Mi hermana mayor iba a entrar a magisterio y las otras dos estaban ya en el liceo mientras, según me cuentan, yo aprendía a caminar sola, a los tumbos, apoyada en el lomo oscuro del perro. Lo que sí recuerdo bien son los días en que mamá me bañaba, me refregaba las orejas, me peinaba con dos colitas y cintas en el pelo, me ponía un vestido con flores, zapatos y medias blancas. Ella también se arreglaba mucho, se pintaba los labios y me llevaba muy rápido, de la mano, hasta un banco de una placita en el que pasaba horas sentada tejiendo sin hablarme, con la mirada fija en una casa con puerta y postigones pintados de azul.

Un día, apenas llegamos, vimos el cachilo de mi padre estacionado en la calle frente a esa puerta.

—¡Mirá, mamá, el auto de papá!
—Callate, mocosa.

Entendí que esas tardes eran mucho más complicadas que un simple paseo. Aquel día, aunque sentía frío y ganas de hacer pis, mi madre no quiso moverse del banco. Tejía sin mirar, se salteaba puntos, aparecían agujeros en esa trama antes perfecta. Volví a pedirle para ir al baño, pero no me escuchó. Me hice encima, agradecida por el alivio y el calor que sentí entre mis piernas. Mamá me arrastró con furia hasta casa. A partir de aquella tarde se comenzó a pasear con ojos erráticos y puños apretados, sin decir ni una palabra. La locura se fue esculpiendo en su cuerpo, cada día más delgado, hasta que una noche salió en bombacha, descalza, con la chismosa de la compra, buscando a mi padre por las calles desiertas.
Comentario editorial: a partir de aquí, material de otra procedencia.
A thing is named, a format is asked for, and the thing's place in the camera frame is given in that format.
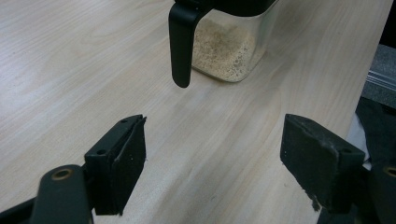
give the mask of wood grain
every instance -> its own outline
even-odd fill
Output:
[[[315,223],[279,159],[286,113],[346,136],[391,0],[281,0],[252,74],[171,78],[171,0],[0,3],[0,210],[120,119],[148,117],[123,217],[96,223]]]

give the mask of wooden table
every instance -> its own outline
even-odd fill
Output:
[[[0,209],[118,120],[148,117],[123,217],[96,223],[315,223],[279,159],[286,113],[346,136],[391,0],[281,0],[268,52],[237,84],[170,72],[171,0],[0,3]]]

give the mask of plastic jar
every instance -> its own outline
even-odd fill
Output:
[[[238,82],[248,76],[266,51],[279,1],[255,17],[212,10],[198,23],[192,68],[211,77]]]

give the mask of black plastic part
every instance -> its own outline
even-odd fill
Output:
[[[379,218],[368,189],[369,172],[361,167],[352,176],[351,194],[352,208],[348,214],[329,213],[326,209],[320,211],[318,224],[379,224]]]
[[[172,77],[186,88],[190,84],[194,32],[199,20],[211,9],[252,17],[265,12],[275,0],[176,0],[169,13]]]
[[[190,85],[195,28],[209,10],[174,4],[169,13],[172,78],[181,88]]]
[[[0,223],[29,223],[35,198],[0,213]]]
[[[42,177],[30,223],[92,223],[81,167],[61,166]]]
[[[330,213],[349,211],[351,180],[363,164],[363,152],[313,120],[288,114],[280,159],[314,204]]]
[[[146,160],[145,121],[141,115],[121,120],[85,154],[96,215],[122,215]]]
[[[396,110],[361,98],[356,109],[372,169],[368,189],[381,223],[396,223]]]

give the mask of black handle
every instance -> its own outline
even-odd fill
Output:
[[[169,13],[172,77],[181,88],[190,84],[195,28],[211,9],[211,6],[199,8],[176,2]]]
Mamá estuvo internada varios meses y mientras, una vecina gorda y mellada vino a cocinarnos por las mañanas. Era muy distraída y a veces se le quemaba la comida. Me daba boniato con cucharita, como si fuera un helado, y siempre decía que yo era la más linda de todas porque era rubiecita, alta y obediente.
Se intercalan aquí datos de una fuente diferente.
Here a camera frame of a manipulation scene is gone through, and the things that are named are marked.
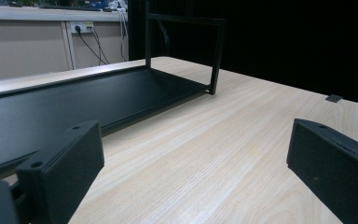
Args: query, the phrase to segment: cable
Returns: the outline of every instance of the cable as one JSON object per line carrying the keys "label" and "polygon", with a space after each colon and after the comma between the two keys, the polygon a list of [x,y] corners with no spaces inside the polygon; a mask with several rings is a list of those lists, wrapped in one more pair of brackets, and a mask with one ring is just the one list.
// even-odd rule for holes
{"label": "cable", "polygon": [[106,60],[106,62],[109,63],[109,61],[107,60],[106,56],[104,55],[103,49],[101,48],[100,37],[98,37],[97,31],[94,29],[94,27],[90,27],[90,29],[92,31],[92,34],[94,35],[95,41],[97,41],[97,43],[98,43],[98,48],[99,48],[99,51],[100,51],[100,58],[101,58],[101,53],[102,53],[103,57]]}
{"label": "cable", "polygon": [[129,33],[127,31],[126,17],[124,16],[124,12],[119,11],[118,13],[119,13],[119,17],[120,17],[120,32],[121,32],[120,52],[121,52],[121,57],[122,57],[123,61],[126,62],[126,59],[124,57],[124,37],[126,36],[127,38],[129,38]]}
{"label": "cable", "polygon": [[75,27],[75,29],[76,29],[77,33],[79,34],[80,39],[83,40],[84,44],[85,44],[87,47],[89,47],[89,49],[90,49],[91,52],[95,55],[95,57],[97,57],[102,63],[107,64],[106,62],[104,62],[104,61],[101,59],[101,57],[98,57],[98,55],[94,52],[94,50],[92,50],[92,48],[90,48],[90,46],[89,46],[89,45],[86,43],[86,41],[83,39],[83,36],[81,36],[81,33],[80,33],[80,27],[77,26],[77,27]]}

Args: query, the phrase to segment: black shelf
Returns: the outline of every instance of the black shelf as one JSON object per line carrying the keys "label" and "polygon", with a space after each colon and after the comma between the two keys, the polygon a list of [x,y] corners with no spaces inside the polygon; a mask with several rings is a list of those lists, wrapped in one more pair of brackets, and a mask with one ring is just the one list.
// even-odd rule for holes
{"label": "black shelf", "polygon": [[0,175],[78,123],[98,120],[106,135],[202,94],[215,93],[226,22],[149,13],[146,18],[146,27],[149,20],[217,26],[211,83],[204,85],[151,68],[151,35],[146,32],[144,66],[0,92]]}

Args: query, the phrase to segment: light wood grain surface
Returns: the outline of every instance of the light wood grain surface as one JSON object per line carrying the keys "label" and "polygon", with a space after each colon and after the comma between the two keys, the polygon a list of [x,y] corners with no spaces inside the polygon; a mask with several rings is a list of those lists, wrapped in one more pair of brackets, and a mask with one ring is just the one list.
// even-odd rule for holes
{"label": "light wood grain surface", "polygon": [[[152,66],[202,83],[212,71],[165,57]],[[70,223],[340,223],[286,164],[294,119],[358,141],[358,104],[325,97],[221,70],[216,95],[103,138],[105,166]]]}

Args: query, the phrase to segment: electrical outlet
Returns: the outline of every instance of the electrical outlet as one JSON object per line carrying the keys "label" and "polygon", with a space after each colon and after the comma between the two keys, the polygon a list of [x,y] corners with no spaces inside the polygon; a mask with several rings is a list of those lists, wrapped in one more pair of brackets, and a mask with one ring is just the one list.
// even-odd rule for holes
{"label": "electrical outlet", "polygon": [[94,23],[92,21],[71,21],[71,33],[77,34],[76,27],[80,27],[80,33],[92,33],[90,28],[94,28]]}

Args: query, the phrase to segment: screw hole
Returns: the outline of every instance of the screw hole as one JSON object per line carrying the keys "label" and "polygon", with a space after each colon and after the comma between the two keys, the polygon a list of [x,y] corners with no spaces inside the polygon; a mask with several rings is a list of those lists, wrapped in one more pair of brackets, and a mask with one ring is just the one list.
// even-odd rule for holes
{"label": "screw hole", "polygon": [[41,166],[42,164],[43,164],[43,162],[37,161],[37,162],[32,163],[31,167],[32,168],[37,168],[37,167]]}
En enero, mamá salió del hospital, pero nunca volvió a ser la de antes: se despertaba tarde, vivía de camisón, desgreñada, y tenía largas conversaciones con todos los pájaros enjaulados que fueron poblando de a poco el patio del fondo.
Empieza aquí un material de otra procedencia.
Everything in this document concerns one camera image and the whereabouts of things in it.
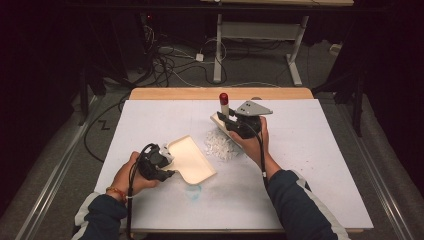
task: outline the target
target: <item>floor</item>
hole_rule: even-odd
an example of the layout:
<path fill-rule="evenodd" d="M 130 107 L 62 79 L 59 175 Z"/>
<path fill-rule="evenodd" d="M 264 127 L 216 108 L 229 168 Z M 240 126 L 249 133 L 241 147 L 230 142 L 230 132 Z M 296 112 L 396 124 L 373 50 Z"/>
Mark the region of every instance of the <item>floor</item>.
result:
<path fill-rule="evenodd" d="M 199 49 L 179 44 L 163 45 L 155 60 L 155 73 L 139 86 L 148 87 L 293 87 L 284 55 L 290 42 L 228 41 L 223 61 L 225 80 L 211 83 L 213 61 L 203 49 L 205 63 L 192 63 Z M 331 44 L 301 46 L 296 65 L 303 86 L 314 88 L 326 81 L 336 57 Z M 166 65 L 172 71 L 163 71 Z M 143 75 L 129 70 L 130 81 Z M 86 124 L 79 126 L 81 111 L 75 113 L 51 139 L 22 185 L 15 200 L 0 220 L 0 239 L 70 239 L 73 216 L 93 191 L 102 162 L 120 117 L 122 100 L 129 90 L 105 79 L 105 96 L 93 96 Z M 321 102 L 339 148 L 373 221 L 374 228 L 352 233 L 352 239 L 419 239 L 424 235 L 424 201 L 374 118 L 364 97 L 362 134 L 350 125 L 352 106 L 335 104 L 333 93 L 315 96 Z M 283 234 L 149 234 L 146 239 L 284 239 Z"/>

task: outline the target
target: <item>person's right hand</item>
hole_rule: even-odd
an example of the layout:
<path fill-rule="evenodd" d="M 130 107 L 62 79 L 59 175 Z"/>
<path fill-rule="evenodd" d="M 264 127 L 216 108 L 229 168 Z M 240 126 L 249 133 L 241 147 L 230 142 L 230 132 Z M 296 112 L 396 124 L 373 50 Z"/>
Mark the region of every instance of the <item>person's right hand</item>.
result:
<path fill-rule="evenodd" d="M 263 146 L 264 146 L 264 154 L 265 156 L 269 155 L 269 135 L 268 135 L 268 128 L 267 128 L 267 122 L 266 118 L 260 116 L 261 119 L 261 132 L 258 134 L 259 137 L 262 138 Z M 261 149 L 259 146 L 258 139 L 256 137 L 249 138 L 249 139 L 242 139 L 236 132 L 230 131 L 229 132 L 230 137 L 238 143 L 244 150 L 244 152 L 249 156 L 255 163 L 261 167 Z"/>

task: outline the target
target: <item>red cap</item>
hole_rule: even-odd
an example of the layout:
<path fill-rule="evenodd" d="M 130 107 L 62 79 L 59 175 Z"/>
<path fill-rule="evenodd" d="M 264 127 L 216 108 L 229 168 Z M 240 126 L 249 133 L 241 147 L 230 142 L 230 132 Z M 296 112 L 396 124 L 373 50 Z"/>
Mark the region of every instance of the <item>red cap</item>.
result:
<path fill-rule="evenodd" d="M 221 105 L 227 105 L 228 104 L 228 95 L 226 93 L 219 94 L 219 102 Z"/>

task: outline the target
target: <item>desk leg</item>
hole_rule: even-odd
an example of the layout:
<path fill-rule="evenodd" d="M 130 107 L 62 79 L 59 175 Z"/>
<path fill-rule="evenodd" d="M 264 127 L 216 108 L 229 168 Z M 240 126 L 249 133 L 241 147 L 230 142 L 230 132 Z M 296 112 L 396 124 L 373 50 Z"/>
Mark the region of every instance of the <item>desk leg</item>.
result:
<path fill-rule="evenodd" d="M 296 56 L 299 51 L 300 45 L 302 44 L 303 34 L 305 33 L 306 24 L 308 23 L 309 16 L 304 16 L 302 18 L 302 23 L 299 26 L 299 30 L 296 35 L 296 40 L 294 42 L 294 49 L 292 54 L 287 54 L 287 64 L 289 65 L 290 73 L 292 75 L 293 83 L 295 86 L 302 86 L 302 81 L 300 80 L 299 71 L 296 67 Z"/>
<path fill-rule="evenodd" d="M 221 53 L 221 41 L 222 41 L 222 14 L 218 14 L 218 21 L 216 24 L 216 53 L 215 53 L 215 66 L 213 70 L 213 82 L 221 82 L 221 64 L 222 64 L 222 53 Z"/>

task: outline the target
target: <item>dark jacket sleeve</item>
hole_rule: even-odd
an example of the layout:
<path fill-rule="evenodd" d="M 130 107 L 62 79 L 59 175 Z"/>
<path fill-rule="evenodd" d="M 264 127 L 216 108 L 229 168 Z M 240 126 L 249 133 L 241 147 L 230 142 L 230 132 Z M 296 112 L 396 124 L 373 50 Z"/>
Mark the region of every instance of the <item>dark jacket sleeve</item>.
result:
<path fill-rule="evenodd" d="M 288 239 L 349 239 L 299 174 L 276 172 L 269 181 L 268 194 Z"/>
<path fill-rule="evenodd" d="M 109 195 L 92 193 L 75 216 L 75 226 L 80 229 L 72 239 L 119 239 L 121 219 L 127 208 Z"/>
Al año siguiente empecé la escuela y éramos tres Ibarra en la misma clase: mi hermana Rosa, que era la maestra, yo y, aunque no llevara nuestro apellido, todos sabíamos que había otro Ibarra, Mariano, el niño que mi padre paseaba de vez en cuando en su cachilo. Estuve esperando dos años que mi hermana lo humillara de alguna forma. Quizá los otros también lo esperaban, pero Rosa era de una pulcritud aséptica. Lo trataba con mucha paciencia porque era una buena maestra y además se cuidaba de no tener que llamar a sus padres; hubiera sido muy engorroso.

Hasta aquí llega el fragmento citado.